Leifs’s Requiem was apparently first performed at Líf’s funeral at the Reykjavík Cathedral on August 13, 1947. Its first public performance was with the Reykjavík Music Society Chorus under the direction of the Austrian émigré musician Victor Urbancic; this choir performed the work at a Nordic choir festival in Copenhagen in 1948 to excellent reviews. After this, the Requiem was largely forgotten until 1973, when it was performed by the Hamrahlíð Choir at the opening ceremony of the ISCM Festival, then held in Iceland for the first time. This choir’s recording of the work was highly praised and was for a while the only commercially available recording. In recent decades, the work has been recorded many times, both by Icelandic and foreign choirs.

== Selected recordings ==

- The Hamrahlíð Choir, dir. Þorgerður Ingólfsdóttir. Kveðið í bjargi. Íslensk tónverkamiðstöð 1988.

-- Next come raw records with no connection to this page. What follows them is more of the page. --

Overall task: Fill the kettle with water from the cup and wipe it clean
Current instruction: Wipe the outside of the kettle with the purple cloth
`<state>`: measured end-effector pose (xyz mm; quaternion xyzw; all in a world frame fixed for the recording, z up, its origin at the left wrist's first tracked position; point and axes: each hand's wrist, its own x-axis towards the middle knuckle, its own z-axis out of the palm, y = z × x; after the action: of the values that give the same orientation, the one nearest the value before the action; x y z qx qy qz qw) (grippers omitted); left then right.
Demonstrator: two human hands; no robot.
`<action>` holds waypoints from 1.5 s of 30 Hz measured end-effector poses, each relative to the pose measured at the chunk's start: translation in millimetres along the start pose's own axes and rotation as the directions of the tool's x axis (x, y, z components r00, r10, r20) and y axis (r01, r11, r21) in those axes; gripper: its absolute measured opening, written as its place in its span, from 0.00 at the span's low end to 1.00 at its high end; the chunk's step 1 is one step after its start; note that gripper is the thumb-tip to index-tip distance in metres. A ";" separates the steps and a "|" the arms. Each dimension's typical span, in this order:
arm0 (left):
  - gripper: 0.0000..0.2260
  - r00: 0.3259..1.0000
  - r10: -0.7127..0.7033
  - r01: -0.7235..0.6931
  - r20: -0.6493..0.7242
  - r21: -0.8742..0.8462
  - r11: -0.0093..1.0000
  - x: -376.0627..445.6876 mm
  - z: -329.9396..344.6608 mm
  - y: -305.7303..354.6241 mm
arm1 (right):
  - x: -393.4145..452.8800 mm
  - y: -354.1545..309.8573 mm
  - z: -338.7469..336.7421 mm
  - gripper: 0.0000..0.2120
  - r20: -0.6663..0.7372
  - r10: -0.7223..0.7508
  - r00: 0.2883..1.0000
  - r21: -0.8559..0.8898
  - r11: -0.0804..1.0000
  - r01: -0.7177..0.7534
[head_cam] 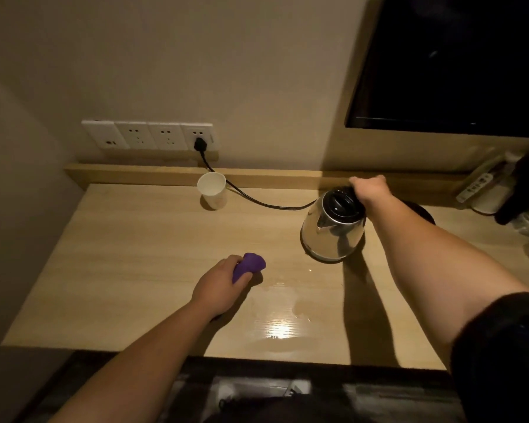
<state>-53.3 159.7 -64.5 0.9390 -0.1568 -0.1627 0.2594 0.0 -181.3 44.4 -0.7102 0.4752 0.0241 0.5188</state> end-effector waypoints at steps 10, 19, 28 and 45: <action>0.18 0.998 -0.039 0.033 -0.040 -0.137 0.990 1.8 -7.4 9.1 | -27.6 -17.5 56.9 0.20 0.350 -0.195 0.916 -0.483 0.800 0.355; 0.18 0.996 -0.081 0.059 -0.021 -0.516 0.855 22.6 -12.1 50.0 | -17.8 -3.9 36.4 0.19 0.313 -0.225 0.923 -0.348 0.876 0.332; 0.17 0.987 0.109 -0.155 -0.122 -0.485 0.861 43.9 -7.7 105.8 | -15.2 32.4 1.1 0.27 0.365 -0.278 0.888 -0.059 0.945 0.320; 0.19 0.929 0.337 -0.326 -0.154 0.090 0.941 59.3 10.5 149.5 | -13.7 42.3 7.4 0.21 0.327 -0.410 0.851 -0.064 0.889 0.453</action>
<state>-35.5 10.6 -5.8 0.9170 -0.2957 -0.0322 0.2658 -33.6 -167.2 18.0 -0.8207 0.2147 0.0489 0.5272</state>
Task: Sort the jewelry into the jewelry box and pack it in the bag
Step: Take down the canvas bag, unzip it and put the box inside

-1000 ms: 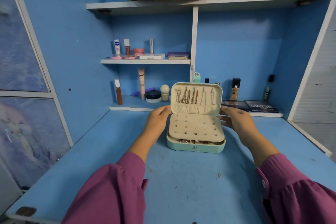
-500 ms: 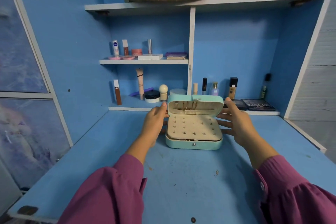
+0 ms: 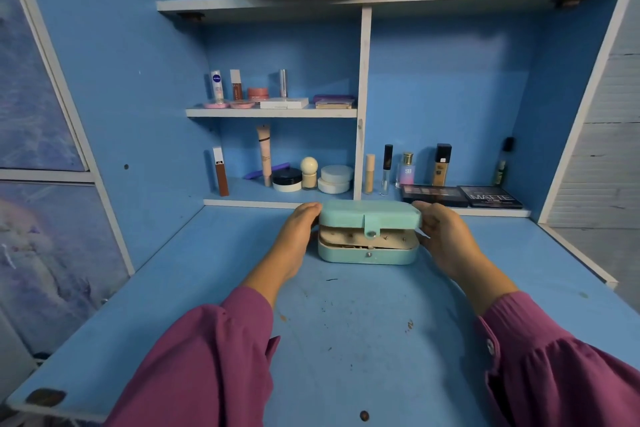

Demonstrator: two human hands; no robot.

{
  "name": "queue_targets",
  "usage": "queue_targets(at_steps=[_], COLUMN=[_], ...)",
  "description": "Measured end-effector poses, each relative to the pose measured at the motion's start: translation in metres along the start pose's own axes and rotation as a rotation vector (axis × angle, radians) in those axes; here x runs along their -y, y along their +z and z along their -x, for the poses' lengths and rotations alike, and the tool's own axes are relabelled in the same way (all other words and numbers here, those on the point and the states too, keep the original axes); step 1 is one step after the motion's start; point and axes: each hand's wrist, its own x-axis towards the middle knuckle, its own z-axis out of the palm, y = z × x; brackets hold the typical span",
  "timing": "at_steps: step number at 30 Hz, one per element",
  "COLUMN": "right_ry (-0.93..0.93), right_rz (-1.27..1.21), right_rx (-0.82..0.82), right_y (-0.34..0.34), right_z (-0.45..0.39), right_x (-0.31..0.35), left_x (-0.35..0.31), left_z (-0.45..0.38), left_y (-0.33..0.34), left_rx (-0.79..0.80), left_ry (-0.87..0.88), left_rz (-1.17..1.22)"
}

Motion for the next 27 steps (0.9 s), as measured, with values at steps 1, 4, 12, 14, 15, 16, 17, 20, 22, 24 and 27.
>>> queue_targets(at_steps=[1, 4, 12, 14, 15, 16, 17, 20, 22, 24, 27], right_ry=[-0.001, -0.006, -0.183, -0.253, -0.299, -0.347, -0.386, -0.436, -0.431, -0.420, -0.414], right_rz=[0.009, 0.068, 0.416, 0.627, 0.741, 0.832, 0.885, 0.909, 0.879, 0.857, 0.857], right_rx=[-0.012, -0.036, 0.123, 0.189, 0.203, 0.206, 0.201, 0.159, 0.140, 0.137, 0.132], right_y=[-0.001, -0.003, 0.002, 0.002, 0.001, 0.001, 0.001, 0.002, 0.002, 0.002, 0.003], right_z=[-0.001, -0.002, 0.029, 0.034, 0.035, 0.035, 0.034, 0.035, 0.035, 0.036, 0.037], right_x=[-0.001, -0.004, -0.007, -0.011, -0.014, -0.016, -0.018, -0.021, -0.021, -0.020, -0.020], left_x=[0.001, 0.003, 0.000, 0.003, 0.004, 0.004, 0.004, 0.003, 0.002, 0.001, -0.002], left_z=[0.000, 0.003, 0.031, 0.035, 0.036, 0.038, 0.039, 0.043, 0.044, 0.045, 0.046], left_y=[0.000, -0.001, -0.009, -0.009, -0.010, -0.011, -0.011, -0.009, -0.008, -0.009, -0.009], left_rx=[-0.001, 0.010, 0.202, 0.251, 0.254, 0.250, 0.241, 0.187, 0.149, 0.127, 0.115], left_ry=[0.003, 0.014, 0.202, 0.231, 0.248, 0.264, 0.278, 0.277, 0.262, 0.248, 0.252], left_rz=[-0.009, -0.056, -0.403, -0.495, -0.553, -0.607, -0.642, -0.701, -0.739, -0.765, -0.797])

- Langholtskirkja Church Choir, dir. Jón Stefánsson. An Anthology of Icelandic Church Music. BIS Records, 1983.
- Hallgrímskirkja Motet Choir, dir. Hörður Áskelsson. Jón Leifs: Hekla. BIS Records, 1999.
- Schola Cantorum Reykjavíkensis, dir. Hörður Áskelsson. Meditatio, Music for Mixed Choir. BIS Records, 2016.
- Skylark Vocal Ensemble, dir. Matthew Guard. Crossing Over. Sono Luminus, 2016.
- Choir of Clare College, Cambridge, dir. Graham Ross. Ice Land: The Eternal Music. Harmonia Mundi, 2022.